■ What you are asked to do: Within the entries below, the lines from the one with "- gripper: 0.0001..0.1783" through the one with "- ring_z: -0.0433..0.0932" are to be set down exactly, both ends kept.

■ Given entries:

--- START ---

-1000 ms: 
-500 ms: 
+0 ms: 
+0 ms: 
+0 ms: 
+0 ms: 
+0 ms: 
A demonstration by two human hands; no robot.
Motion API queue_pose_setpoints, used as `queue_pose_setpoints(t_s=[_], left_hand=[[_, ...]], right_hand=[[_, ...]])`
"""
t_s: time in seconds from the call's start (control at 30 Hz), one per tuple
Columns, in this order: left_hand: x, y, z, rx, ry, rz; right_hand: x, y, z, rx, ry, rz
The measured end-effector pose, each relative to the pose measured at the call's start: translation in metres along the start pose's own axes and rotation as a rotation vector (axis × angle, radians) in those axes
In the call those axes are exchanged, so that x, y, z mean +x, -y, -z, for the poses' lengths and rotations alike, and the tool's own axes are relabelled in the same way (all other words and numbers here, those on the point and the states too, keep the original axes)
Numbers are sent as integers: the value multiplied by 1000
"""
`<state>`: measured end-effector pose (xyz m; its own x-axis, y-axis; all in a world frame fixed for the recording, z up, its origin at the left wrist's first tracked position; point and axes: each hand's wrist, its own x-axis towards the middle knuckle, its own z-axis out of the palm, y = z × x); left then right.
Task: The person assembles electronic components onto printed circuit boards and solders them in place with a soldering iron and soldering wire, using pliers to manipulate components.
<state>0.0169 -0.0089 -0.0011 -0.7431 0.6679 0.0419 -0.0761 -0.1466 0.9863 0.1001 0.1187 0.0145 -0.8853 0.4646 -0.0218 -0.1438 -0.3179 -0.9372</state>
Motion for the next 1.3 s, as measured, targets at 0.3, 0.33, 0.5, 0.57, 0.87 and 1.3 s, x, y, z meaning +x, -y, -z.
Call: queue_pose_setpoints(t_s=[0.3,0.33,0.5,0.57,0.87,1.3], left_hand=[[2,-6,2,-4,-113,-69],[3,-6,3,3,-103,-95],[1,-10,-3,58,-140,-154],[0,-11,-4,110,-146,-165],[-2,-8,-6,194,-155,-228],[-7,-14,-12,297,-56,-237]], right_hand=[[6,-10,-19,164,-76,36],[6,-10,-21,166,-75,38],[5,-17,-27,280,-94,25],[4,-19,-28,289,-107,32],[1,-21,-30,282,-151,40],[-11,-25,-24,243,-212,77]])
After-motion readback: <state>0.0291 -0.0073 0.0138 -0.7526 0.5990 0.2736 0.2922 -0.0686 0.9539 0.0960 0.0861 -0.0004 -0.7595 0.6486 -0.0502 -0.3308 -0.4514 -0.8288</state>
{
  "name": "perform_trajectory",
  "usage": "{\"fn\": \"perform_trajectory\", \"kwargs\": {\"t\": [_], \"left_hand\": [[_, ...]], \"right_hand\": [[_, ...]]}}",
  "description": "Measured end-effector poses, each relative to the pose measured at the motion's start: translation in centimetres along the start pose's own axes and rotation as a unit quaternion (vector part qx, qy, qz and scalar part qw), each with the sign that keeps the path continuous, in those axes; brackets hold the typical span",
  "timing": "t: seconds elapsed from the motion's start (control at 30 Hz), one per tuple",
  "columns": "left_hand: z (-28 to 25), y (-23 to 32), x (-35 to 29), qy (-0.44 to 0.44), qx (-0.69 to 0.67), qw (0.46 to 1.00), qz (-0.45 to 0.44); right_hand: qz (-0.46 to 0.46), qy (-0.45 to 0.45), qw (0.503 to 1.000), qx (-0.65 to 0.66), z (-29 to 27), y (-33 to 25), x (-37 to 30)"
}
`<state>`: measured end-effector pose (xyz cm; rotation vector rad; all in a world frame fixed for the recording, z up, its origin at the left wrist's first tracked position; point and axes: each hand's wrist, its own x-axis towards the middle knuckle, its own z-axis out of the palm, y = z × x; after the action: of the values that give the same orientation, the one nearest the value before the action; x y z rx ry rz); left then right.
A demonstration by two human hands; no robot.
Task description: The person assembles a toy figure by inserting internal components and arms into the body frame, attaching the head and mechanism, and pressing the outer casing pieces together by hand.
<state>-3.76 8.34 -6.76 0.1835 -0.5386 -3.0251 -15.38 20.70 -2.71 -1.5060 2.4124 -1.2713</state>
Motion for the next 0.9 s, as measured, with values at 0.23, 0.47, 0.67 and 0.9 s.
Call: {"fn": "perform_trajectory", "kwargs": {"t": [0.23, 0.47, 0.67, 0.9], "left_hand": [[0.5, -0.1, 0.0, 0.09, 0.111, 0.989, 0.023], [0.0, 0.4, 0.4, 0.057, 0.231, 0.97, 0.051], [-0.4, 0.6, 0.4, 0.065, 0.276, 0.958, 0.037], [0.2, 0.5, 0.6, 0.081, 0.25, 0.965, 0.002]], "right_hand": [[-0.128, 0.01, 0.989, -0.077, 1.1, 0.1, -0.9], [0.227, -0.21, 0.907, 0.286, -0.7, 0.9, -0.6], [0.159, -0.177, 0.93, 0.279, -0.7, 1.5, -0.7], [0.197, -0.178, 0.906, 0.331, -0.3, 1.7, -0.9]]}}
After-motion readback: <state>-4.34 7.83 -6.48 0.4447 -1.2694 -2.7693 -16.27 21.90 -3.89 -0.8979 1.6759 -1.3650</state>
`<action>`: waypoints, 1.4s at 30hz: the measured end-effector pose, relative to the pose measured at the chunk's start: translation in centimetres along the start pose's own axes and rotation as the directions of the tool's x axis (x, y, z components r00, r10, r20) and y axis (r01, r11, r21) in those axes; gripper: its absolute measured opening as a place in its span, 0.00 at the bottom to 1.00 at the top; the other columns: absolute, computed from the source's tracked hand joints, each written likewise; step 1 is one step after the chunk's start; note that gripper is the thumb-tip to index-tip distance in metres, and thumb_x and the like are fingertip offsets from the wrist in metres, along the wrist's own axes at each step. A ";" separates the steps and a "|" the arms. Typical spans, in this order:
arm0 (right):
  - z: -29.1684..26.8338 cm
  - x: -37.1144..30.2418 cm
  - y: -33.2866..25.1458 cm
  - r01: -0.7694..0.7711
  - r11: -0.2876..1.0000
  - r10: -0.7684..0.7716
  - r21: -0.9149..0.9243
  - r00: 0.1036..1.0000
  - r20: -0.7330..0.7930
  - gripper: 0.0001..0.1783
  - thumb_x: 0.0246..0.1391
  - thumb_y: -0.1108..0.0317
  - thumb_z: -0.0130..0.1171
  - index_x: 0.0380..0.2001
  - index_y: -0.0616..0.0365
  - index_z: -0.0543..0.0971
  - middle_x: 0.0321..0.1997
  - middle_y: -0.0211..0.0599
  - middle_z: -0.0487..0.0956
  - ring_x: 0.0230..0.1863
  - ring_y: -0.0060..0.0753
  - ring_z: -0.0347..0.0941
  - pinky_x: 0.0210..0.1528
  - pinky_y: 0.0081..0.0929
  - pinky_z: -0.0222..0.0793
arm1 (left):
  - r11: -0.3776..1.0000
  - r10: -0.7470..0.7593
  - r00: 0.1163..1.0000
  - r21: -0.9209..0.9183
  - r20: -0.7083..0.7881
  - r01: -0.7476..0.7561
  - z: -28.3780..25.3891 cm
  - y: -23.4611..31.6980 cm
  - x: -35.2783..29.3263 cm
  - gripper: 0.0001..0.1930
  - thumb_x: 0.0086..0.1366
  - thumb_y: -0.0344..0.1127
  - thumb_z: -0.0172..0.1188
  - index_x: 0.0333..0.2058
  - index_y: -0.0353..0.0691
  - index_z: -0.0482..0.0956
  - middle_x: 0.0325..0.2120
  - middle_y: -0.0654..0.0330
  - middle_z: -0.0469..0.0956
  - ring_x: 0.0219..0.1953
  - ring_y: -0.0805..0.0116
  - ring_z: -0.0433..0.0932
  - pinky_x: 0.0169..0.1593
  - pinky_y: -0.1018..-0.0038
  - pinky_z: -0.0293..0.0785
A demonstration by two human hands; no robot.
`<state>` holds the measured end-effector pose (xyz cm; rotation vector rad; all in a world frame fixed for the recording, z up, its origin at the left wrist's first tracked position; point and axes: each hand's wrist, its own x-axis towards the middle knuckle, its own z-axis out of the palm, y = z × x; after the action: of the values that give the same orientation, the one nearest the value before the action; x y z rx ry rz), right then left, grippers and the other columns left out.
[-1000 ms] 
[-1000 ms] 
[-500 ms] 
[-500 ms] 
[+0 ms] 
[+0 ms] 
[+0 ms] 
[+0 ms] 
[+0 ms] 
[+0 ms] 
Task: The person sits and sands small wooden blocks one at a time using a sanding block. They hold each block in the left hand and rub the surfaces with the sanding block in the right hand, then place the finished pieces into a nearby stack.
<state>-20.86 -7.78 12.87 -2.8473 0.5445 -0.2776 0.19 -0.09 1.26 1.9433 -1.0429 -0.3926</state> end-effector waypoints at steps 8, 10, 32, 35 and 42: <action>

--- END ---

■ Task solution:
  - gripper: 0.0001..0.1783
  - thumb_x: 0.0246..0.1391
  - thumb_y: -0.1108..0.0317
  - thumb_z: -0.0130..0.1171
  - index_x: 0.0380..0.2001
  - index_y: -0.0616..0.0365
  - index_z: -0.0543..0.0971
  - middle_x: 0.0321..0.1997
  - middle_y: -0.0211..0.0599
  - middle_z: -0.0487..0.0956
  - ring_x: 0.0230..0.1863
  - ring_y: -0.0060..0.0753
  - ring_z: -0.0347..0.0941
  - pinky_x: 0.0210..0.1528
  - pinky_y: 0.0081..0.0929
  - pinky_z: -0.0222..0.0793
arm1 (left):
  - r11: -0.3776..1.0000
  - r10: -0.7470..0.7593
  - r00: 0.1163..1.0000
  - r21: -0.9209..0.9183
  - r20: -0.7083..0.7881
  - r01: -0.7476..0.7561
  - z: -28.3780..25.3891 cm
  - y: -23.4611..31.6980 cm
  - x: -35.2783..29.3263 cm
  - gripper: 0.0001..0.1930
  - thumb_x: 0.0086..0.1366
  - thumb_y: -0.0344..0.1127
  - thumb_z: -0.0172..0.1188
  - index_x: 0.0333..0.2058
  - index_y: -0.0353..0.0691
  - index_z: -0.0482..0.0956
  - middle_x: 0.0325..0.2120
  - middle_y: -0.0654..0.0330
  - middle_z: -0.0469..0.0956
  - ring_x: 0.0219..0.1953
  - ring_y: -0.0805..0.0116
  - ring_z: -0.0433..0.0932

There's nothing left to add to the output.